No fue sólo una imposición de Trump, controlar nuestra frontera es una exigencia de nuestra propia seguridad nacional y en su momento así se le hizo ver al presidente López Obrador. Es verdad que nunca hemos tenido un verdadero control de nuestra frontera sur, pero precisamente por eso es que hacerlo se transforma en una exigencia: en un mundo con tantos desafíos como los actuales, desde sanitarios hasta de terrorismo internacional, no se puede tener fronteras abiertas.
El problema es cómo lograrlo. Hemos estado muchas veces en la frontera sur, desde Quintana Roo hasta Chiapas, y la porosidad de la misma es evidente. Operativos como los que se realizan en toda la zona de Ciudad Hidalgo, en la frontera chiapaneca, son mucho más difíciles de realizar, por ejemplo, en la selva Lacandona. Sin duda, se deben hacer esfuerzos muy concretos, y que van en contra de muchos discursos políticamente correctos, para garantizar la seguridad en la frontera y establecer una estrategia común con Estados Unidos en ese tema.

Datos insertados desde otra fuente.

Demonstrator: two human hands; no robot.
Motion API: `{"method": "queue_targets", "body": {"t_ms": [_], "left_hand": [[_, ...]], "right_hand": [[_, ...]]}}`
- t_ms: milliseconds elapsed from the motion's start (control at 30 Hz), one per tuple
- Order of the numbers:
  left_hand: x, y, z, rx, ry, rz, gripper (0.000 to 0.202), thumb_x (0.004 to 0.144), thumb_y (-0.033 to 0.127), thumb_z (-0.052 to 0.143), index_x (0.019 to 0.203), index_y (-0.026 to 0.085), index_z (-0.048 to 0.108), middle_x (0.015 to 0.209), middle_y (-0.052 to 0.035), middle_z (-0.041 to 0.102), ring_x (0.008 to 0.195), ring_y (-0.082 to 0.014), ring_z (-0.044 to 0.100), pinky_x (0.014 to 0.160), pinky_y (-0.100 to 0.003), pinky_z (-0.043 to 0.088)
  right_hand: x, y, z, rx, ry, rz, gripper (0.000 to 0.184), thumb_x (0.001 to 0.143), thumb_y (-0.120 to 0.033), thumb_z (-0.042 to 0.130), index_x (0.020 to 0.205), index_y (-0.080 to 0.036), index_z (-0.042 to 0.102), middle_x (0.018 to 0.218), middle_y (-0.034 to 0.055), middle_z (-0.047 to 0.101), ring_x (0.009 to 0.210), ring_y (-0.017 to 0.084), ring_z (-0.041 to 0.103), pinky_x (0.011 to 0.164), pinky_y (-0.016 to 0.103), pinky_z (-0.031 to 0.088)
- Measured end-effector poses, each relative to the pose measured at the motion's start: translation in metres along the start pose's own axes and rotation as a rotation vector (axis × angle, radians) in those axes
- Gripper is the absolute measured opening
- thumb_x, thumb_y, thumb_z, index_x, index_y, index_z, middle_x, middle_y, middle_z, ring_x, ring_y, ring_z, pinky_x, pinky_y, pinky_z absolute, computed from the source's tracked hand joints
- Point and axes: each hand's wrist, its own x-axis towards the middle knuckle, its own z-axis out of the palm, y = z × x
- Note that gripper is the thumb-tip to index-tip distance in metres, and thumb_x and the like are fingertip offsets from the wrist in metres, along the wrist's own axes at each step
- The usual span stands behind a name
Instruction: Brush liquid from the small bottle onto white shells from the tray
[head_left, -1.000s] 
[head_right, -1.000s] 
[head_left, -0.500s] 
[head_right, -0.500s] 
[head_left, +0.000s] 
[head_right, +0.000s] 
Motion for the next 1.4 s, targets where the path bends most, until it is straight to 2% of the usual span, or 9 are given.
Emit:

Pero al respecto se tendría que volver a considerar algo que estuvo sobre la mesa durante años y que, una y otra vez, fue desechado y que ahora, paradójicamente, tiene muchas más posibilidades de concretarse que en el pasado. En realidad, el control de la frontera sur tendría que establecerse en el istmo de Tehuantepec, en la zona más angosta de nuestro territorio y donde las condiciones naturales permiten hacerlo. La construcción del corredor transístmico, que estuvo planteado durante décadas, debe ser considerado una suerte de frontera natural, que permite controles más estrictos, y debe ser construido pensando, por supuesto, en las comunicaciones, el comercio y las áreas productivas, pero también como una instalación de seguridad nacional.
Se argumentará que eso dejará a estados como Chiapas con una enorme presión migratoria. En realidad no será mucho mayor que la actual, de por sí altísima, pero esta estrategia tendría que ir acompañada de un verdadero plan Marshall para Chiapas y toda la zona sur del país, que tenga una lógica transexenal.
Hoy, no tenemos una estrategia migratoria ni fronteriza integral acorde a los desafíos que se presentan. Ha habido avances en el control de aduanas y puertos, tenemos desde años atrás un muy eficiente sistema de control aeronáutico y de pasajeros, pero el punto débil de la frontera sur no se podrá subsanar con discursos.
Las diferencias son muy grandes entre una Centroamérica que vive en la crisis perpetua y Estados Unidos, y la tentación de cruzar como sea México (donde también las condiciones son mejores que en los países de origen) para alcanzar la Unión Americana: una comparación sencilla, mientras Estados Unidos tendrá a toda su población adulta vacunada contra el covid a más tardar en un par de meses, Honduras no ha recibido, al día de hoy, una sola dosis de alguna vacuna, de cualquiera de ellas.
Un plan de desarrollo que abarque las naciones de Centroamérica, sobre todo Honduras, Guatemala y El Salvador (y, por supuesto, todo el sur de México) es imprescindible, pero el hecho es que la debilidad institucional de esos países lo dificulta y, por eso mismo, la política de control fronterizo debe ser más integral, más completa y con una visión estratégica. Será complicadísimo, pero tenemos los instrumentos necesarios como para hacerlo.